Winner
Integrated Diabetes Care for People with Advanced CKD : Clinical Research Programme (Dr Hellena Habte-Asres)
by Royal Free London Foundation Trust
Executive Summary
My doctoral study identified care gaps in managing diabetes in people with advanced CKD.
Recognising these gaps, I co-led a grant application in October 2022, securing funding to establish a diabetes service at the North Central Dialysis Unit. I implemented a new care model in NCL’s renal satellite unit.

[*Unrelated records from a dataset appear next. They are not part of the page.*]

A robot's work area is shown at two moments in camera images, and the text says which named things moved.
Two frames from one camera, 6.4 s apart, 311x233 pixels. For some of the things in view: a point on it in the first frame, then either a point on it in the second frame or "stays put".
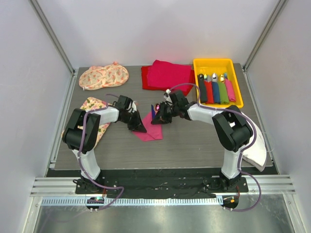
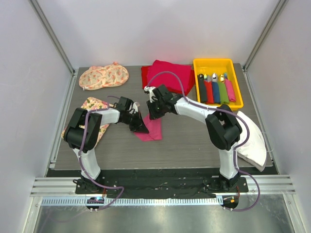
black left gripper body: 130,119 stays put
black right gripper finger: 158,119 -> 153,109
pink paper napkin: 153,131 stays put
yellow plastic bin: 219,66 stays put
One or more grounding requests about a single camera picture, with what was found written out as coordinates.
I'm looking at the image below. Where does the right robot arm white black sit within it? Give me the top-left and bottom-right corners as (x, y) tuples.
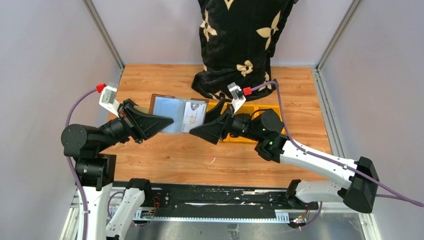
(189, 100), (379, 214)

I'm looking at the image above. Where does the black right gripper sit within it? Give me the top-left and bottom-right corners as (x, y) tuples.
(189, 99), (263, 145)

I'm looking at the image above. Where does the aluminium frame rail left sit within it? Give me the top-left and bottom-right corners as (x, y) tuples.
(82, 0), (125, 72)

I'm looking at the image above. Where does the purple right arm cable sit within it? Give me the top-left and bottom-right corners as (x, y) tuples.
(243, 78), (424, 208)

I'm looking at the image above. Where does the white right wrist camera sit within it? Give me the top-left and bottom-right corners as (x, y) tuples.
(227, 82), (246, 114)

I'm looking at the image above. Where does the brown leather card holder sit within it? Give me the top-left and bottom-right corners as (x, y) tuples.
(149, 93), (209, 134)

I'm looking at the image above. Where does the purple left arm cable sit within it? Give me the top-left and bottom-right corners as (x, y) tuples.
(65, 83), (107, 240)

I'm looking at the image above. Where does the aluminium frame rail right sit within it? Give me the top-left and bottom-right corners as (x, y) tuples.
(311, 0), (362, 157)

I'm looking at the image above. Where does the white VIP card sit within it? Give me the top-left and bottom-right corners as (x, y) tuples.
(182, 100), (208, 133)

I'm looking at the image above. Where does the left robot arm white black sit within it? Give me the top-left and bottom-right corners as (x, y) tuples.
(61, 99), (174, 240)

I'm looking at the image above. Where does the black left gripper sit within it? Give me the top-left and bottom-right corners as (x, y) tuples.
(97, 97), (174, 152)

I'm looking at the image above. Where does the yellow bin right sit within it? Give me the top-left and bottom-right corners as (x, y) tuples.
(253, 104), (281, 116)

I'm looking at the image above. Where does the yellow bin middle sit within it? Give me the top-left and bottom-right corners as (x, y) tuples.
(228, 103), (258, 144)

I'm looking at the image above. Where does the aluminium frame rail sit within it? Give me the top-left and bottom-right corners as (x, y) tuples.
(82, 0), (125, 72)
(311, 0), (362, 157)

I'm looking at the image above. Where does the yellow bin left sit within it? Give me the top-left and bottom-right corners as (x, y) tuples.
(206, 102), (231, 114)

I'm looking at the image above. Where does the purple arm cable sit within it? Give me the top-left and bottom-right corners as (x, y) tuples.
(65, 83), (107, 240)
(243, 78), (424, 208)

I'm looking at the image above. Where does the black floral blanket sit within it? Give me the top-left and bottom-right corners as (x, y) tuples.
(191, 0), (297, 102)

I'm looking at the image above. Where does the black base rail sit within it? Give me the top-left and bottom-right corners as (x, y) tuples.
(109, 181), (319, 220)

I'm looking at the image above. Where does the yellow bin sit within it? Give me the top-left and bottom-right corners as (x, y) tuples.
(206, 102), (231, 114)
(228, 103), (258, 144)
(253, 104), (281, 116)

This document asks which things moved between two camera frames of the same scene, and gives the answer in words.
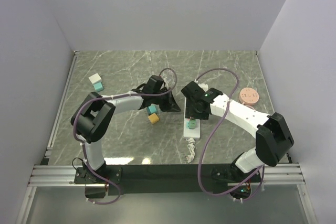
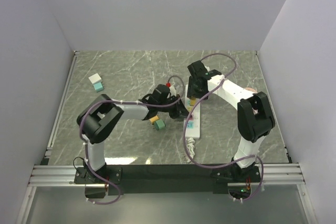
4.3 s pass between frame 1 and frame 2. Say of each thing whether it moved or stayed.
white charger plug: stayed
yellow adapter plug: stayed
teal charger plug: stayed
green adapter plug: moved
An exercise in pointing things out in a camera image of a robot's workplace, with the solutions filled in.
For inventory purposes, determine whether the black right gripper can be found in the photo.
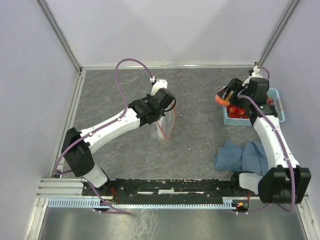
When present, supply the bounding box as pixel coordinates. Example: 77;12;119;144
216;77;252;110

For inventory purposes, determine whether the clear zip bag orange zipper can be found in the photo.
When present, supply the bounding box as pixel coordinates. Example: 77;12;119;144
150;108;177;143

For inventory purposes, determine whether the orange peach fruit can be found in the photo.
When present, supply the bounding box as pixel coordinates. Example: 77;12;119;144
215;86;230;107

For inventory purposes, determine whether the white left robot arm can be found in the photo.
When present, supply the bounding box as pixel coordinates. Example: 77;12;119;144
61;88;176;195

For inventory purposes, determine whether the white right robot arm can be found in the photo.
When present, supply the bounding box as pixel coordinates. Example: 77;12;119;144
215;77;311;206

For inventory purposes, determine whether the light blue plastic basket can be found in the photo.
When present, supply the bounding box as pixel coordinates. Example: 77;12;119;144
222;87;286;127

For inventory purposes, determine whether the red cherry bunch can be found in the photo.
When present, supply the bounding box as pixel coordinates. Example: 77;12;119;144
226;105;249;119

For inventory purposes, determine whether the blue cloth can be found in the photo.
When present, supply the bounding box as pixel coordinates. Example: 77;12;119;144
213;141;269;176

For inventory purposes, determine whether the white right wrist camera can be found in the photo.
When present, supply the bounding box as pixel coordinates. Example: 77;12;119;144
246;66;263;83

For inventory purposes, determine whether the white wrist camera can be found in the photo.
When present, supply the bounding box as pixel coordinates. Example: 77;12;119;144
150;76;168;96
246;66;263;83

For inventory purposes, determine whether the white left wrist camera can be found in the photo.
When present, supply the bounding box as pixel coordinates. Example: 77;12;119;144
150;76;168;96

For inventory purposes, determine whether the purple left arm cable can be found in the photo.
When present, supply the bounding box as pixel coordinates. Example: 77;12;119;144
53;57;156;216

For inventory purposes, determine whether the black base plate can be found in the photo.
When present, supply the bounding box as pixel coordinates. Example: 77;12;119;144
96;178;258;205

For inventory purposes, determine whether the light blue cable duct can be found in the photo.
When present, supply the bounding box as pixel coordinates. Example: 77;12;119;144
46;197;237;209

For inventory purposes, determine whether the aluminium frame rail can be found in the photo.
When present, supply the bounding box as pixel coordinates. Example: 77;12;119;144
36;177;87;198

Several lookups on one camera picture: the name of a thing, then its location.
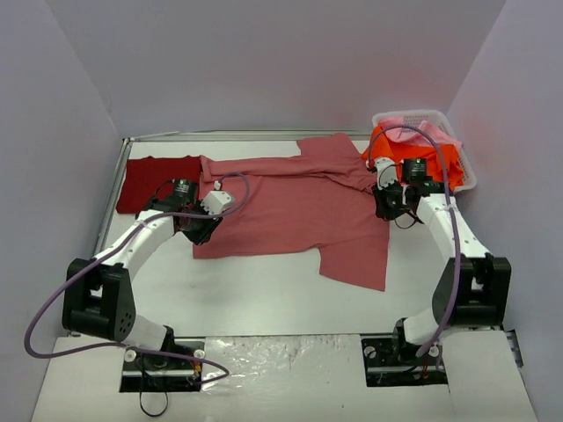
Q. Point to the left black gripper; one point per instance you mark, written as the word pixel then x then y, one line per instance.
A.
pixel 202 230

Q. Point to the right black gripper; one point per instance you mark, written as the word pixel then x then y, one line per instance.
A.
pixel 384 204

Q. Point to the salmon pink t-shirt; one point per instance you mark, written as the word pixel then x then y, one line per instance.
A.
pixel 320 199

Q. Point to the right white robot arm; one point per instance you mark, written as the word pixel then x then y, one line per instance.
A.
pixel 472 292

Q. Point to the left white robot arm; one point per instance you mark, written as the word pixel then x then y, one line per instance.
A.
pixel 100 302

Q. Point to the folded dark red t-shirt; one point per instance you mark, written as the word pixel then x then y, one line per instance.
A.
pixel 148 176

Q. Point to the orange t-shirt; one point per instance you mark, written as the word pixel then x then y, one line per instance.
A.
pixel 399 144

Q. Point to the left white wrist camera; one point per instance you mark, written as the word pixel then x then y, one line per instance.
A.
pixel 217 202

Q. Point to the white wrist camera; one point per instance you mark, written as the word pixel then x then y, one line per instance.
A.
pixel 217 202
pixel 386 170

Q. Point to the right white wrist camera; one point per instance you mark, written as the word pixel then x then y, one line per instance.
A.
pixel 386 170

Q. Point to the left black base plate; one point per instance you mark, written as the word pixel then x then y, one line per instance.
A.
pixel 146 372

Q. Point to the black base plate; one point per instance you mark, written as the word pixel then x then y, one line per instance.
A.
pixel 389 364
pixel 146 372

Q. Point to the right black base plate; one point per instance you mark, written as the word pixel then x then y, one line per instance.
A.
pixel 389 364

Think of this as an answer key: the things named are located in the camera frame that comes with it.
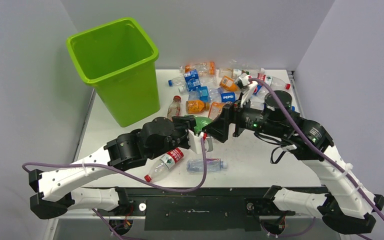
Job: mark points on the small orange juice bottle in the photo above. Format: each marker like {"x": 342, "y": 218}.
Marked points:
{"x": 196, "y": 106}

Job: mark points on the green plastic bottle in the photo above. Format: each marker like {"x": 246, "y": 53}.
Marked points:
{"x": 201, "y": 122}

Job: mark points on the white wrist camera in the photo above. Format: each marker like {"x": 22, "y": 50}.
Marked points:
{"x": 199, "y": 142}
{"x": 247, "y": 87}

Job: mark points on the green plastic bin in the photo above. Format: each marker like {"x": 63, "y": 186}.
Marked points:
{"x": 118, "y": 60}

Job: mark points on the red label bottle rear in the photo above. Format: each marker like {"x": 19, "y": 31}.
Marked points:
{"x": 274, "y": 82}

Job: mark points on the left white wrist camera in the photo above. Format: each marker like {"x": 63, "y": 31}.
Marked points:
{"x": 199, "y": 142}

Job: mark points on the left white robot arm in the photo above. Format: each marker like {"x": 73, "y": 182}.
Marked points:
{"x": 63, "y": 188}

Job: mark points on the crushed blue label bottle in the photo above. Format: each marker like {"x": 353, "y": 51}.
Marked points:
{"x": 206, "y": 94}

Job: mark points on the green-red label bottle rear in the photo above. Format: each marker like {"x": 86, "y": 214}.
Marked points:
{"x": 235, "y": 72}

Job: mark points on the red label clear bottle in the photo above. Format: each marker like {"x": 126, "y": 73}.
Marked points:
{"x": 163, "y": 165}

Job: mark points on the Pepsi bottle centre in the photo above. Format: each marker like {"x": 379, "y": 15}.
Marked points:
{"x": 221, "y": 96}

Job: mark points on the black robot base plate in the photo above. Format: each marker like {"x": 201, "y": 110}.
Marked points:
{"x": 206, "y": 209}

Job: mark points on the blue label clear bottle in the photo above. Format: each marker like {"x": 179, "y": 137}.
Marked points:
{"x": 191, "y": 81}

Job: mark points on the small clear blue-cap bottle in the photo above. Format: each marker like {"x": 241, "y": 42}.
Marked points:
{"x": 211, "y": 164}

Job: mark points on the orange label white-cap bottle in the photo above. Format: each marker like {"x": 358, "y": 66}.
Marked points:
{"x": 215, "y": 109}

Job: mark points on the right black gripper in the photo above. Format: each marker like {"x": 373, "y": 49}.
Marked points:
{"x": 219, "y": 127}

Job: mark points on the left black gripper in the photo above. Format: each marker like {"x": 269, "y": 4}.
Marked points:
{"x": 186, "y": 123}

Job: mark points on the orange bottle barcode label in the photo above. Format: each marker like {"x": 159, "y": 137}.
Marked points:
{"x": 228, "y": 84}

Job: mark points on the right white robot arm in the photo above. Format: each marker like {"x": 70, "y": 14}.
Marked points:
{"x": 348, "y": 207}

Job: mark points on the orange label bottle rear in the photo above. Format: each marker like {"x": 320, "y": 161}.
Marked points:
{"x": 203, "y": 68}

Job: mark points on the small red-cap bottle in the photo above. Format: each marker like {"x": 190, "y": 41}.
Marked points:
{"x": 174, "y": 108}

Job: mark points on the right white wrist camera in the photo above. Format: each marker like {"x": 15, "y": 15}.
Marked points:
{"x": 247, "y": 87}

This multifaceted approach included self-management education, lifestyle advice, medication optimisation, cardiovascular disease prevention, and psychosocial support, resulting in significant metabolic improvements, increased guideline-directed therapies, and greater access to diabetes technology. This model significantly improved health outcomes and reduced inequalities. The findings are published in Diabetic Medicine (http://doi.org/10.1111/dme.15381).
Judges’ comments:
“The entry from the Royal Free London Foundation Trust had lots of information and was very well researched. The objectives were clear and it had demonstrable clinical outcomes that could be replicated. This blew the judges away and the improvement in care was fantastic.”
Highly Commended
All Wales Diabetes Audit Plus Module
by Dr Sarah Davies, GP, National Diabetes Strategic Network, Wales
Executive Summary
Clinical prioritisation and a value based health care approach to patient care requires access to accurate, contemporaneous, accessible data. The development of the All Wales Diabetes Audit plus module enables every practice in Wales to access up to date practice level data across many aspects of diabetes care enabling a variety of Quality Improvement work. Cluster and Health board level data utilising this platform is driving improvements in care nationwide and the identification and targeting of inequalities in care.

Judges’ comments:
“The ‘All Wales Diabetes Audit Plus Module’ project imposes a high floor, so nobody falls though the net. The judges liked the breadth, national impact and fundamental building blocks. It had real life data that seemed to be updated daily.”
Commended
Population Health Data Enable Collaboration to Improve Diabetes Care
by CLCH
Executive Summary
The Brent Diabetes Service work collaboratively to meet the needs of the local population using data from Northwest London dashboard and National Audit data. With the aim to improve uptake of Structured education for newly diagnosed and ongoing people with Type 2 diabetes and injectable therapy, support of care home staff, clinical pharmacist, people with complex needs, work towards improving National Three Treatment Target (HbA1c, Cholesterol, Blood Pressure) with initial focus on HbA1c over 100 mmol/mol to get to an individualised HbA1c target while addressing health inequalities, and use of digital continuous blood glucose monitoring.

Judges’ comments:
“The CLCH work was a big project with big implications across a large community. It was a fantastic example of population health outcomes. The judges liked that it covered diversity with good use of the data.”
Finalist
”What gets measured, gets managed!” From Negative to Positive Outlier: Quality improvement using PDSA cycles improves performance on NPDA key care processes for Birmingham Children Hospital
by Birmingham Women’s and Children’s Foundation Trust

Executive Summary
From 2018 to 2021, Birmingham Children’s Hospital (BCH) was a negative outlier in the National Paediatric Diabetes Audit’s seven key care processes. To address this, BCH adopted Quality Improvement (QI) initiative using Plan-Do-Study-Act (PDSA) cycles in 2022. The team initially focused on enhancing the annual review clinic, resulting in improved care delivery. By 2023, they expanded their efforts to include all clinics, integrating data driven insights and accountability, leading to novel approaches. This data-driven methodology significantly improved the completion of care processes, transitioning BCH from a negative outlier to an above-average performer by 2023 and anticipated positive outlier in 2024.
Judges’ comments:
“Birmingham Women’s and Children’s Foundation Trust’s project had a clear, methodical approach and a solid set of results. The patient outcomes were impressive and was a whole teach approach, with not just the leads taking it forward.”